死とつきあうすべ

親しい先天性の全盲の方に、眠ったとき夢をどんなふうに見るのか聞いたことがある。風や人の肌触りや音声を「見る」と。つまり聞こえたり感じたりすると。また、全盲に近い弱視の方が、手術などの治療によって「見える」ようになった結果、かえって怖くて出歩けなくなった例も。弱視時代は白杖で自在に歩いておられたのだそうだ。
エスさまが目の見えない人の目を開いた、癒したというとき、癒された人はたんに見えるようになったのではなかったろう。つまりその人は今まで体験したこともない全く未知の新しい感覚として「見え」へと導かれたということだ。怖いくらい全く未体験の開けへと。
今日も火葬前式を司式してきた。前任地の火葬場と違い、東京の火葬場は大きく、つねに満員状態。読経や人の話し声などが響き、腹から声を出さないと祈りは掻き消されてしまう。天に召された人と、遺された人々のために、キリストに向かって精一杯声を張り上げた。
このあいだクリメント神父様から、正教には定式化された祈りとして「永遠の想起」というものがあると教わった。また以前に、聖公会の友人から、聖餐式の祈りのなかには死者の想起があるとも。教会において、死者を想起すること、死を覚えることは、信仰の基礎なのだろう。今日も葬儀において、死の修練を味わった。

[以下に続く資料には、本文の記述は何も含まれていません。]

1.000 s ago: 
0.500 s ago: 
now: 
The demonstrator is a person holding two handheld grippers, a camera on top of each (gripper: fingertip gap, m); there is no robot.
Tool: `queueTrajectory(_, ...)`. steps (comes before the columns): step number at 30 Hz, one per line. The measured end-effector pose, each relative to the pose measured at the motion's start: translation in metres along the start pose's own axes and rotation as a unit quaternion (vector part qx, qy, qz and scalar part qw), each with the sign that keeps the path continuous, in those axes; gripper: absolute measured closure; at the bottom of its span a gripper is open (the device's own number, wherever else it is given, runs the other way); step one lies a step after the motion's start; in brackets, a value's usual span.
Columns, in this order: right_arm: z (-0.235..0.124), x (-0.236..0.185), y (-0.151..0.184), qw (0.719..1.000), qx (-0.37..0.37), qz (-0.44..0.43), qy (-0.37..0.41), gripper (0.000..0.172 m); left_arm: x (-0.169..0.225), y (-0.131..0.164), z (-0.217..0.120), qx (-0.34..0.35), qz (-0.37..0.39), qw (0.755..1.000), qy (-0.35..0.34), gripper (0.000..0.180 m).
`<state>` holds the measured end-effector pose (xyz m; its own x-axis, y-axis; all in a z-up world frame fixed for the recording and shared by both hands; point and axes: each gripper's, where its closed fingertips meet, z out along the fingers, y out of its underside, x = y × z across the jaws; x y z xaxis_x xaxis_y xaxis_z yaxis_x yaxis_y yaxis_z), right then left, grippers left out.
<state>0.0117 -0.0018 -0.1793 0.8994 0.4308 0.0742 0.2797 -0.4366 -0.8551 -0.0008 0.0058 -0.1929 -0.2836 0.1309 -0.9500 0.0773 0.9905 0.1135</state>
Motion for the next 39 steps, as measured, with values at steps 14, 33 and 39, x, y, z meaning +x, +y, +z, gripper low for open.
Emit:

死生学で「死のポルノ化」という言葉を習ったことがある。ポルノとは、人から隠れたところでこっそり見るものだ。つまり死は集中治療室など、日常生活から隠され、プライベート化され、誰も死や死体を見ることがなくなっている、ということである。だから死は日常生活を営む人々にとってはよく分からない、不気味で、唐突で、恐ろしいものと化したと。
教会は信徒の共同体でもある。先達の信仰者の死に際して、人々はその人の生前歩んだ信仰を想起しつつ、葬儀の備えを手伝い、あるいは遺族を慰め祈る。そういうことを繰り返すうちに、その人々もまた、自分が死ぬ順番が巡って来ることを知り、備えるようになる。そしてそれは死への恐怖からそうするのではない。むしろ死(者)の想起である。
今日、荼毘に付された方も、そのようにして人生のなかで多くの方の死を見送り、老い、自分の順番が近いことを悟り、準備して、そして召されていった。もちろん人によって準備が出来ないこともあるし、若くして召されなければならないこともある。不条理な死としか思えないことも。しかし死は必ず痕跡を遺す。
その痕跡を、遺された人々は受け取る。亡骸を前にして、それが終わりではないこと、たんなる不在ではないこと、存在をありありと知らしめる標としての無であることを味わうのだ。
キリスト教においては、聖餐がキリストの見えない「からだ」を表すのとちょうど逆に、亡くなった人の見える「からだ」が、キリストの復活の約束を示すのだ。
死は恐ろしいものであり続けるかもしれない。しかし教会で死を繰り返し目撃することは、恐ろしいものは恐ろしいものとして、それでもそんな死とつきあう術を身につける修練でもあるのだ。